═══ INFORMATION SUPPLIED

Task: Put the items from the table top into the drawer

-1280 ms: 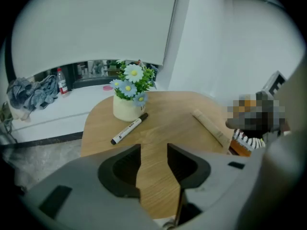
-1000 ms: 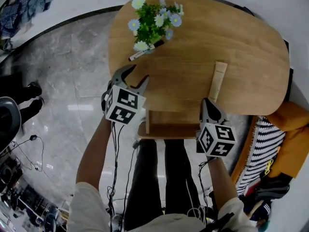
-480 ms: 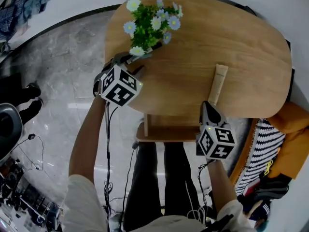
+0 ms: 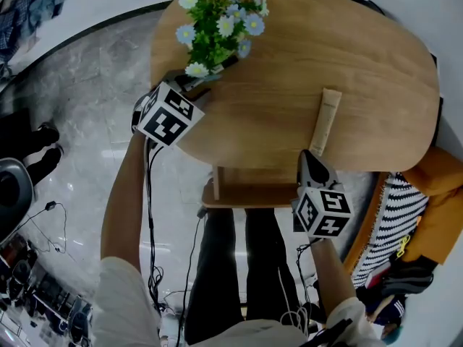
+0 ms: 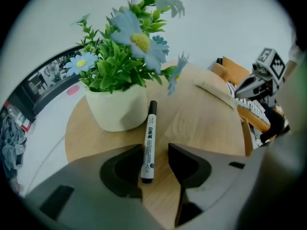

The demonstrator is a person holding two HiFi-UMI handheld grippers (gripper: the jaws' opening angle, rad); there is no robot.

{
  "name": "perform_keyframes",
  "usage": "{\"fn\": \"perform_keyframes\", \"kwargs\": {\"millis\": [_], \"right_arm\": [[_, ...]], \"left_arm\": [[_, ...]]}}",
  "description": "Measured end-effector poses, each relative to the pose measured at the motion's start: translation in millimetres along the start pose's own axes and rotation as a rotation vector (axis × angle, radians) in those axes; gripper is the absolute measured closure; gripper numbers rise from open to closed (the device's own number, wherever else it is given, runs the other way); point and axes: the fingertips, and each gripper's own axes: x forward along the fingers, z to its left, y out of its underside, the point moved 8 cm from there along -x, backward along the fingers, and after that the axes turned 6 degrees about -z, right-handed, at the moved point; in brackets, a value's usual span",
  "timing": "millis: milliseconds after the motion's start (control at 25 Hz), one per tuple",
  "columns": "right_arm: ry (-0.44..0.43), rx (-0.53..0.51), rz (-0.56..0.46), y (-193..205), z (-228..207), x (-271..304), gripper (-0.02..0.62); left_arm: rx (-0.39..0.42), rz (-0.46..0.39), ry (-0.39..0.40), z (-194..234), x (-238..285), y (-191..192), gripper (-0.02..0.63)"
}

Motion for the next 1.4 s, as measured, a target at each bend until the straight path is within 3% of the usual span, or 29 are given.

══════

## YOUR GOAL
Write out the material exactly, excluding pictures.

## SOLVED EXERCISE
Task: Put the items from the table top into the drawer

-1280 ms: 
-1000 ms: 
-480 ms: 
+0 ms: 
+0 ms: 

The demonstrator is a person holding two HiFi-UMI handheld grippers (gripper: the jaws' opening angle, rad); there is no robot.

{
  "name": "perform_keyframes",
  "usage": "{\"fn\": \"perform_keyframes\", \"kwargs\": {\"millis\": [_], \"right_arm\": [[_, ...]], \"left_arm\": [[_, ...]]}}",
  "description": "Measured end-effector poses, each relative to the pose measured at the motion's start: translation in millimetres along the start pose's own axes and rotation as a rotation vector (axis × angle, radians) in those axes; gripper is the absolute measured closure; gripper numbers rise from open to closed (the device's own number, wherever else it is given, runs the other way); point and axes: the fingertips, and each gripper's own axes: x forward along the fingers, z to its left, y out of its underside, the point moved 8 cm from there along -x, backward along the fingers, and after that the axes turned 6 degrees about -z, right-handed, at the moved point; in brackets, a value's usual span",
  "timing": "millis: milliseconds after the motion's start (control at 25 Hz), one per tuple",
  "columns": "right_arm: ry (-0.44..0.43), rx (-0.53..0.51), rz (-0.56..0.46), y (-193..205), z (-228..207), x (-271..304), gripper (-0.02..0.62); left_arm: rx (-0.39..0.42), rz (-0.46..0.39), ry (-0.39..0.40), z (-194..234), x (-238..285), y (-191..192), gripper (-0.02..0.63)"
}

Motion for the next 1.4 s, as measured, a target at each bend until the straight path is within 3% of the usual span, or 29 are given.

The submitted answer is complete.